La guida all'elaborazione del testo TensorFlow documenta librerie e flussi di lavoro per l'elaborazione del linguaggio naturale (NLP) e introduce concetti importanti per lavorare con il testo.
KerasNLP
KerasNLP è una libreria di elaborazione del linguaggio naturale (NLP) di alto livello che include tutti gli ultimi modelli basati su Transformer e utilità di tokenizzazione di livello inferiore. È la soluzione consigliata per la maggior parte dei casi d'uso della PNL.
- Guida introduttiva a KerasNLP : impara KerasNLP eseguendo l'analisi dei sentimenti a livelli progressivi di complessità, dall'utilizzo di un modello pre-addestrato alla creazione del tuo Transformer da zero.
tf.strings
Il modulo tf.strings
fornisce operazioni per lavorare con tensori di stringhe.
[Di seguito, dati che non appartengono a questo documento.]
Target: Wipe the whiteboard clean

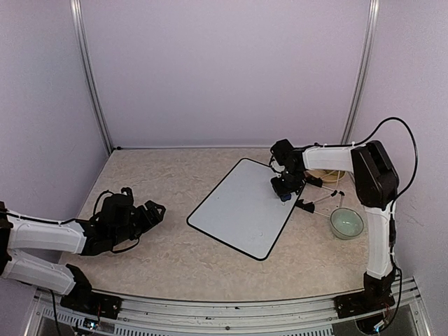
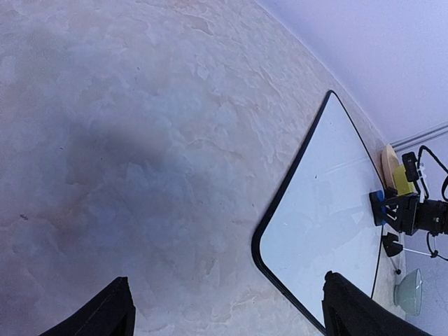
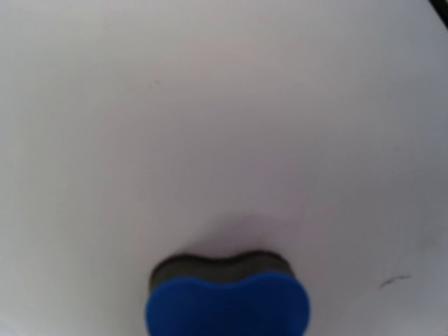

- Stringhe Unicode : rappresenta le stringhe Unicode in TensorFlow e le manipola utilizzando gli equivalenti Unicode delle operazioni di stringa standard.
Testo TensorFlow
Se hai bisogno di accedere a strumenti di elaborazione del testo di livello inferiore, puoi utilizzare TensorFlow Text. TensorFlow Text fornisce una raccolta di operazioni e librerie per aiutarti a lavorare con l'input in forma di testo come stringhe di testo non elaborate o documenti.
- Introduzione a TensorFlow Text : scopri come installare TensorFlow Text o crearlo dal sorgente.
- Conversione degli operatori TensorFlow Text in TensorFlow Lite : Converti un modello TensorFlow Text in TensorFlow Lite per la distribuzione su dispositivi mobili, integrati e IoT.
Pre-elaborazione
- Preelaborazione BERT con testo TF : utilizza le operazioni di preelaborazione del testo TensorFlow per trasformare i dati di testo in input per BERT.
- Tokenizzazione con TF Text : comprendi le opzioni di tokenizzazione fornite da TensorFlow Text. Scopri quando potresti voler utilizzare un'opzione piuttosto che un'altra e come questi tokenizer vengono chiamati dall'interno del tuo modello.
- Tokenizer di sottoparole : genera un vocabolario di sottoparole da un set di dati e utilizzalo per creare un
text.BertTokenizer
dal vocabolario.
Modelli TensorFlow – PNL
La libreria TensorFlow Models - NLP fornisce primitive Keras che possono essere assemblate in modelli basati su Transformer e classi scaffold che consentono una facile sperimentazione con nuove architetture.
- Introduzione alla libreria TensorFlow Models NLP : crea modelli basati su Transformer per attività NLP comuni, tra cui pre-addestramento, etichettatura di span e classificazione utilizzando elementi costitutivi della libreria di modellazione NLP .
- Personalizzazione di un codificatore Transformer : personalizzare
tfm.nlp.networks.EncoderScaffold
, un'impalcatura di rete codificatore bidirezionale basata su Transformer, per utilizzare nuove architetture di rete.